This is Not a Sequel: Chapter 10
Lady stood in the bedroom holding the tablet with both hands, like it might bite if she tried to use it one-handed.
She rubbed the bridge of her nose out of habit. That little honest ache from her reading glasses and too much screen time.
There was none.
That should have been a relief. It wasn’t.
The room was the same gray early light, the same Ryder-shaped weight under the comforter, the same quiet that felt arranged.
Ripp sat in the doorway, body angled toward the hall. Holding the line.
She tapped the screen.
THE END?
Not because of the question mark. Because of the way it seemed to be looking right at her.
She scrolled up. She needed to see the words move.
The text slid past smooth as butter. Too smooth. Like it had been waiting with its mouth open.
She stopped.
Something in her moved anyway and dragged the page.

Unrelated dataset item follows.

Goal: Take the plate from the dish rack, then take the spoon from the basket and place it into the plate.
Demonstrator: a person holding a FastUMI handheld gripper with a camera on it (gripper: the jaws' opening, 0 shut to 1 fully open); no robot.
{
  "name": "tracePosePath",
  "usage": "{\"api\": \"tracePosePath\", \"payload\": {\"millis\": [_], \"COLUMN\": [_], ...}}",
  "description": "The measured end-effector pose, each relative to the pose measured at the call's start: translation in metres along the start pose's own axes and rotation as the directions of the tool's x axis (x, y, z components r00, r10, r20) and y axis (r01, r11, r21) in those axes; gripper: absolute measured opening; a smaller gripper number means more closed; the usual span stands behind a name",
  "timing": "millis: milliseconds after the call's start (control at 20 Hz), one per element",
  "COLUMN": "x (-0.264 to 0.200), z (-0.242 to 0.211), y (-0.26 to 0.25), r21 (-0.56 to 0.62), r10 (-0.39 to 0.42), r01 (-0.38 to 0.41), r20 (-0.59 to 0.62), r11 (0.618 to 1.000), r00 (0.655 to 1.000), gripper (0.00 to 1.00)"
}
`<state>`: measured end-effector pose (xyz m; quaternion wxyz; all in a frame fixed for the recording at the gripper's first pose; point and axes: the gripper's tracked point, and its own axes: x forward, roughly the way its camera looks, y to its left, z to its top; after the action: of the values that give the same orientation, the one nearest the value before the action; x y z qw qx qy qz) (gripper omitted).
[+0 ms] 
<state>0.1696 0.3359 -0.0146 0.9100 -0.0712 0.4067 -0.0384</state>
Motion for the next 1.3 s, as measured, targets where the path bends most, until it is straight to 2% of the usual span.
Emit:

She yanked her hand back. Pulse hard enough to feel in her throat.
“No,” she said, quiet and ugly, like she didn’t want Ryder to hear her arguing with a tablet.
She backed out of the file.
Home screen. Little icons. Calm colors. Weather widget. Some app she didn’t remember downloading. The stuff you used to think meant you were safe.
Then the file opened again.
The same page, returned.
THE END?
“What the hell.”
Ryder didn’t move. He exhaled through his nose and settled deeper, like reality was a problem for daytime.
Ripp stayed in the doorway, watching the hall.
She went to the file list.
THIS BOOK MAY KILL YOU sat there among tidy labels like a dead bug on a white counter.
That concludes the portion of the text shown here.